4th AMENDMENT AND LIMITED WAIVER TO LOAN AND SECURITY AGREEMENT

Contract Categories: Business Finance - Loan Agreements
EX-10.4 3 dex104.htm AMENDMENT TO LOAN AND SECURITY AGREEMENT, DATED AUGUST 7, 2008 Amendment to Loan and Security Agreement, dated August 7, 2008

Exhibit 10.4

4th AMENDMENT

AND LIMITED WAIVER TO

LOAN AND SECURITY AGREEMENT

THIS 4TH AMENDMENT AND LIMITED WAIVER TO LOAN AND SECURITY AGREEMENT (this “Amendment”) is entered into this 27th of April, 2009, by and among RADISYS CORPORATION, an Oregon corporation (“Borrower”), and SILICON VALLEY BANK (“Bank”). Capitalized terms used herein without definition shall have the same meanings given them in the Loan Agreement (as defined below).

RECITALS

A. Borrower and Bank have entered into that certain Loan and Security Agreement dated as of August 7, 2008 (as may be amended, restated, or otherwise modified, the “Loan Agreement”), pursuant to which the Bank has extended and will make available to Borrower certain advances of money.

B. Borrower is in default of the minimum EBITDA covenant set forth in Section 6.7(b) for the period ending March 31, 2009 (the “Existing Default”);

C. Borrower desires that Bank waive the Existing Default and amend the Loan Agreement upon the terms and conditions more fully set forth herein.

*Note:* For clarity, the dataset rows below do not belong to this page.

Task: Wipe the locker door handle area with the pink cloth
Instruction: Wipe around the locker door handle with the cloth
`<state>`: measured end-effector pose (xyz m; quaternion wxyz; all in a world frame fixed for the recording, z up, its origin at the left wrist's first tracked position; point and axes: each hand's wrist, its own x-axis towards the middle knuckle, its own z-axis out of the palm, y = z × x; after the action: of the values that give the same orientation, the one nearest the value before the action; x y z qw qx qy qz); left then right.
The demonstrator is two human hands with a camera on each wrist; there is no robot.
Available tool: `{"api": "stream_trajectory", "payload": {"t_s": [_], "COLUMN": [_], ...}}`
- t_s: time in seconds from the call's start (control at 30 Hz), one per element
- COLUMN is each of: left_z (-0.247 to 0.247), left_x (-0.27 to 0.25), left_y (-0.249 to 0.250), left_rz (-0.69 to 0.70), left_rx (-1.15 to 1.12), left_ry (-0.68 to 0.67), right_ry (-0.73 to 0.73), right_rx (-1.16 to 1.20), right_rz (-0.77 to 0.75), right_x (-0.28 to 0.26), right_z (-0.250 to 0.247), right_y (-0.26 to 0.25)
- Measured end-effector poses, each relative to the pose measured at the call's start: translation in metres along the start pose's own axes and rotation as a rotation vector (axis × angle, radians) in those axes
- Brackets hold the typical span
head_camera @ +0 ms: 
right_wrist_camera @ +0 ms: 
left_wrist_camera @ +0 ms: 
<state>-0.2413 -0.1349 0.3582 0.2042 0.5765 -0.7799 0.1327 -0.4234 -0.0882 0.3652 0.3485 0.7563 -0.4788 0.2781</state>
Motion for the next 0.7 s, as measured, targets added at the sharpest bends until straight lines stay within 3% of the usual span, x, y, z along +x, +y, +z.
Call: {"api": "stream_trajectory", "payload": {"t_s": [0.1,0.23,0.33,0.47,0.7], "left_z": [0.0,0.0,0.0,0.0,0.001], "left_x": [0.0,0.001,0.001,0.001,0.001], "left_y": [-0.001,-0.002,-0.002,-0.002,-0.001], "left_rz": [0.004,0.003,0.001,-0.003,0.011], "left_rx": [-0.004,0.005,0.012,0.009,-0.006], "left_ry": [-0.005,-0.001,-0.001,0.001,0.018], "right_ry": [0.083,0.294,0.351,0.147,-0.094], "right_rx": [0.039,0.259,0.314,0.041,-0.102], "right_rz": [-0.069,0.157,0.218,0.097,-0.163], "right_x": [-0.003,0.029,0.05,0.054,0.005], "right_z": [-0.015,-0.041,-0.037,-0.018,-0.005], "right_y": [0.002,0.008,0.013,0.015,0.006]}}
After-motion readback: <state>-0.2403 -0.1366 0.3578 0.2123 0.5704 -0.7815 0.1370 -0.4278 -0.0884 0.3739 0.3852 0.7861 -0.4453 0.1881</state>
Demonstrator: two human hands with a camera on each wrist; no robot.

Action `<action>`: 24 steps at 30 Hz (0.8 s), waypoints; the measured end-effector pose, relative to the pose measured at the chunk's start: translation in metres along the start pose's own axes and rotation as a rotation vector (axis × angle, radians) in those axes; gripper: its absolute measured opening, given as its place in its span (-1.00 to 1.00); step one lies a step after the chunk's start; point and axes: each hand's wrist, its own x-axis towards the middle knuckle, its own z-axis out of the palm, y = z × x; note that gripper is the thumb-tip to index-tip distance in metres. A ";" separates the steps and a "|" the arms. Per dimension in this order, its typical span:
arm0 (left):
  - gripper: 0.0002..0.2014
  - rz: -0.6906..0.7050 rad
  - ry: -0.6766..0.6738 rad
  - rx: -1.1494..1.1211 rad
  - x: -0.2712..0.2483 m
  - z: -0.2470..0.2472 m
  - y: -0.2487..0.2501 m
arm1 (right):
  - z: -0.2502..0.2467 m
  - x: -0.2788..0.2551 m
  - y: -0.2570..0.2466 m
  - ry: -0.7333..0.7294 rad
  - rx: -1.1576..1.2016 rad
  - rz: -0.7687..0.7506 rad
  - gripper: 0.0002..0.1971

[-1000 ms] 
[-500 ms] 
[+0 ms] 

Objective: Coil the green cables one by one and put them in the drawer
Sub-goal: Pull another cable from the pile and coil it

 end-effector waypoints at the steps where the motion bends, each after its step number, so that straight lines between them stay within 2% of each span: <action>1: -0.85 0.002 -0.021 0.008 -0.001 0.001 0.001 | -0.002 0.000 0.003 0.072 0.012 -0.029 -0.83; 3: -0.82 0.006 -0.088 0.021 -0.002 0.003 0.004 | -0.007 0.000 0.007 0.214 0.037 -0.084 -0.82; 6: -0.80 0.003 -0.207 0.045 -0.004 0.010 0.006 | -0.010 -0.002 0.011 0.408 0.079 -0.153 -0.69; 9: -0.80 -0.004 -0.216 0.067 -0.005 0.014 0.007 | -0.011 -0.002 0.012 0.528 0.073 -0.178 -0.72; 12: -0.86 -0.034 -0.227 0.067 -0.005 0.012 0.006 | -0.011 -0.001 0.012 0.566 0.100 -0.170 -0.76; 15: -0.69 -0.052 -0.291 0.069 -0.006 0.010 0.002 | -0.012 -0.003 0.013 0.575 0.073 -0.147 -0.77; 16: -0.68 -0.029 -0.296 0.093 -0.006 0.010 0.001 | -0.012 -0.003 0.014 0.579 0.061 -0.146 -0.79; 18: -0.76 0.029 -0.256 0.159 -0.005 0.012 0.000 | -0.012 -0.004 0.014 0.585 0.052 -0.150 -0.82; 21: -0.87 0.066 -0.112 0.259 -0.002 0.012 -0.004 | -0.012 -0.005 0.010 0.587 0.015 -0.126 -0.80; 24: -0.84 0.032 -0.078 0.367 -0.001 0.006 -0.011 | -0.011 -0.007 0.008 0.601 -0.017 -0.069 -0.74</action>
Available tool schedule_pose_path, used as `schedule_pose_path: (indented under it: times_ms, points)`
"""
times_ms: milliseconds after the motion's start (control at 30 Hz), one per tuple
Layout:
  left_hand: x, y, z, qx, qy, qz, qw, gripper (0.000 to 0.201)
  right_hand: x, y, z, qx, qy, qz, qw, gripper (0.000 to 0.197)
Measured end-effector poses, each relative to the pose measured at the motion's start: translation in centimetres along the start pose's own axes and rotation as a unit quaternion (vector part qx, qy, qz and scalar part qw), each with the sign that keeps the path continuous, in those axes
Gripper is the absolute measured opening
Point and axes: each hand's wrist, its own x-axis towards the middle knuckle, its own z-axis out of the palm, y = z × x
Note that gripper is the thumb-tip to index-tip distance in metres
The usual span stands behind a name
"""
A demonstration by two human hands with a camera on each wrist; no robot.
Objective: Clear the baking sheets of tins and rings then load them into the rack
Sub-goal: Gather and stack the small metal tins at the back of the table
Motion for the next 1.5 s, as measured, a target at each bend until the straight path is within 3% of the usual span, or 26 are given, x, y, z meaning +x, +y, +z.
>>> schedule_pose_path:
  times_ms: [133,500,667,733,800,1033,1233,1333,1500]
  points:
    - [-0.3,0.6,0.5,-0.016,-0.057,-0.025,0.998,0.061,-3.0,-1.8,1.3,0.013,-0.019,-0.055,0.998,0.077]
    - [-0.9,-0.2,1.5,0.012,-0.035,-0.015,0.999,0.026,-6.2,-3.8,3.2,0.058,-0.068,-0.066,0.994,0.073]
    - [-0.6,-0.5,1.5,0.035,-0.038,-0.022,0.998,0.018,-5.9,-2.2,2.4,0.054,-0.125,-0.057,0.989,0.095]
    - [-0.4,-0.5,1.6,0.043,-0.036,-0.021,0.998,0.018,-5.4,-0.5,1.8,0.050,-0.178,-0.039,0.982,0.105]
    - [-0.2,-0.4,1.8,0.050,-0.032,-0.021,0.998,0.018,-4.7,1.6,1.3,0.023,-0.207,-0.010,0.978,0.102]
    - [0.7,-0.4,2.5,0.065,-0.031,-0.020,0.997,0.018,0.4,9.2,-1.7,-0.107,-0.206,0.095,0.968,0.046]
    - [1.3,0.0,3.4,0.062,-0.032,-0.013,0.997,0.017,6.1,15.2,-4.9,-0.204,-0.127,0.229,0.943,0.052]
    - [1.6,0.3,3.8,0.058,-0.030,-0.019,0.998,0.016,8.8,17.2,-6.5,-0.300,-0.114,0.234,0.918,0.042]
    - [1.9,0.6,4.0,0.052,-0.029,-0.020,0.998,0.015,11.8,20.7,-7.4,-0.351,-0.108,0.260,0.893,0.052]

D. Subject to the representations and warranties of Borrower herein and upon the terms and conditions set forth in this Amendment, Bank is willing to provide the limited waiver and amendment contained herein.

AGREEMENT

NOW, THEREFORE, in consideration of the foregoing Recitals and intending to be legally bound, the parties hereto agree as follows:

1. WAIVER. Subject to the terms of Section 5 below, Bank hereby waives the Existing Default.

2. AMENDMENT. Subject to the terms of Section 5 below, the definition of “EBITDA” in Section 13.1 of the Loan Agreement is amended and restated in its entirety and replaced with the following:

EBITDA” shall mean, for any period, (a) Net Income plus (b) to the extent deducted in the calculation of Net Income, (i) Interest Expense, (ii) income tax expense, and (iii) depreciation and amortization plus (c) non-cash stock based compensation to the extent reflected as a charge in the statement of Net Income for such period; provided however, to the extent that the Borrower took (1) an impairment charge on the goodwill as required by FAS 142 fair value testing for the fiscal quarter ending December 31, 2008, such charge shall be added back to EBITDA in an amount not to exceed $67,256,000 and (2) a FAS 109 Deferred Tax Asset write down for the fiscal quarter ending March 31, 2009, such write down shall be added back to EBITDA for such quarter in an amount not to exceed $39,172,475.


3. BORROWERS REPRESENTATIONS AND WARRANTIES. Borrower represents and warrants that:

(a) immediately upon giving effect to this Amendment (i) the representations and warranties contained in the Loan Documents are true, accurate and complete in all material respects as of the date hereof (except to the extent such representations and warranties relate to an earlier date, in which case they are true and correct as of such date), and (ii) no Event of Default has occurred and is continuing;

(b) Borrower has the corporate power and authority to execute and deliver this Amendment and to perform its obligations under the Loan Agreement, as amended by this Amendment;

(c) the certificate of incorporation, bylaws and other organizational documents of Borrower delivered to Bank on the Effective Date remain true, accurate and complete and have not been amended, supplemented or restated and are and continue to be in full force and effect;

(d) the execution and delivery by Borrower of this Amendment and the performance by Borrower of its obligations under the Loan Agreement, as amended by this Amendment, have been duly authorized by all necessary corporate action on the part of Borrower;

(e) this Amendment has been duly executed and delivered by the Borrower and is the binding obligation of Borrower, enforceable against it in accordance with its terms, except as such enforceability may be limited by bankruptcy, insolvency, reorganization, liquidation, moratorium or other similar laws of general application and equitable principles relating to or affecting creditors’ rights; and

(f) as of the date hereof, it has no defenses against the obligations to pay any amounts under the Obligations. Borrower acknowledges that Bank has acted in good faith and has conducted in a commercially reasonable manner its relationships with such Borrower in connection with this Amendment and in connection with the Loan Documents.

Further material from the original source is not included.